Have you ever felt rejected, alone, like no one is there for you? A feeling like your heart may just jump out of your chest, it hurts so intensely. The evidence is stacked up showing you at every turn that no one cares. You try to reach out to tell people that you are struggling, but the words don’t come out, they get caught in your throat. So you sigh and you push the feelings down as far as you can, until a smile can be plastered across your face and you say, nope I’m all good.


But the person on the other end knows you aren’t… or maybe you’re a really good actor/ess and you can fool ‘em. Or with the advent of social media platforms, they can’t ever tell because you only post positive, uplifting, funny, ad nauseam. No matter, any way, you feel even more alone. It’s more evidence that no one cares.


I have been there, it’s something I have honestly struggled with my entire life. I have contemplated suicide and ending my time on this planet more times than I can begin to try to express. I have felt at times that there was not a single being on this planet that cared about me and truthfully, if I didn’t have my children when I did in life, starting at 20, I know I would not be here now.


Growing up as first a military brat, moving from place to place and then a motherless daughter, I often felt like a bag drifting in the wind. No substance, no purpose, no point, no roots, no ties. When people would ask me where I was from, my response was usually, everywhere. I didn’t feel like there was a place that I could call home.


I thank the Universe everyday for my children and for me not giving up on myself. I know now that I have a purpose, that everything that I went through, all the experiences I was gifted, yes, I now call them gifts, were not there to deter me or stop me, but to turn me towards myself. What I mean is that all of the times I felt alone, rejected, if instead of feeling sorry for myself and feeling miserable, I would have realized that that person or experience was not right for me and let them go without all the drama, I could have seen the gifts in the experience, I WOULD have CHOSEN ME. I wouldn’t have been rejected, because I would have chosen me!


What a different experience that is.


I can’t tell you how many times I have broken up with a guy, felt totally awful and even contemplated getting back together or maybe did for a minute, ultimately to break up. Then seen/heard about them years later and feel SO much relief for what could have been. Like, phew I dodged a bullet with that one. They were there to teach me something, and it was NOT that I needed to stay.


When was the last time that you chose you?


How do you even choose you?


You choose you each and every time that you stop looking at a situation as if you are a victim and there is someone outside of you to blame.

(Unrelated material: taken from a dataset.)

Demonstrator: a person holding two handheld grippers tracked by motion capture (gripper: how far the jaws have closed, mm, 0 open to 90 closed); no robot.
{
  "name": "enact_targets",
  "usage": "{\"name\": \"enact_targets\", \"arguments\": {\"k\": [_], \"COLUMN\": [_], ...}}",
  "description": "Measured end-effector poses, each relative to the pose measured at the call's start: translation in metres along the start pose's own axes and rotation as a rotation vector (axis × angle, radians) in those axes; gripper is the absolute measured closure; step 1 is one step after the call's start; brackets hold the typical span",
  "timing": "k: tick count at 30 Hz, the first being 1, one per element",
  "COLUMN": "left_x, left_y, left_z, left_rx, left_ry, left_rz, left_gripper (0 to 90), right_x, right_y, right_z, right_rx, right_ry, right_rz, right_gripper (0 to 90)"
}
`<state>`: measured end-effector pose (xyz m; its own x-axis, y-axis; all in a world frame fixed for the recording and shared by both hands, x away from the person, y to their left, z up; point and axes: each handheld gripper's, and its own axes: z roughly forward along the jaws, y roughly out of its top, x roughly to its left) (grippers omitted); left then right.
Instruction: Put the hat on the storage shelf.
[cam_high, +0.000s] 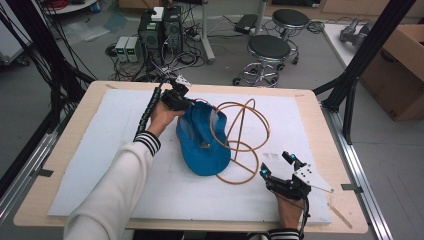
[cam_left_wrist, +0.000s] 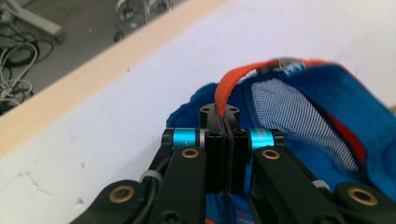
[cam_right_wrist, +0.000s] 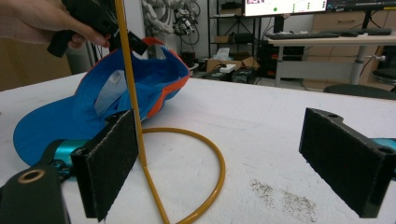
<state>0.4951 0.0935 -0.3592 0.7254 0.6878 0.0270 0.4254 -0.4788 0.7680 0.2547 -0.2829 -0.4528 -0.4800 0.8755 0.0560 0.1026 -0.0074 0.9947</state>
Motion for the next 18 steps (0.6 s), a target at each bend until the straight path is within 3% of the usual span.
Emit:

THERE IS NO ONE TO BLAME. Let go of blame. You choose you each time that you take responsibility for yourself and your feelings. No one is doing anything to you. If you are being triggered by someone’s behavior, that doesn’t mean that the other person needs to change for you. You need to deal with your triggers, not try to change anyone else. (I am not talking about harassment, bullying or any kind of abusive situation directed at you, in that case please find a way to remove yourself out of danger.)


I remember years ago, I thought that if I had a problem in my relationship, that the other person was doing something that I didn’t like, I needed to talk to them and they needed to change. Then one day I realized that was futile. How could I make someone else change when I couldn’t even change myself? But I could change. I could slowly work to change me, and not even really me, but my perceptions. So I stopped telling my person that I had a problem with them and I started looking at what my problem was with what they were doing. What I found was that it had really nothing to do with my person and entirely to do with my perspective and beliefs that I held about that behavior. When I started to question those beliefs, they began to unravel.


I began to choose me.


It’s time to choose you.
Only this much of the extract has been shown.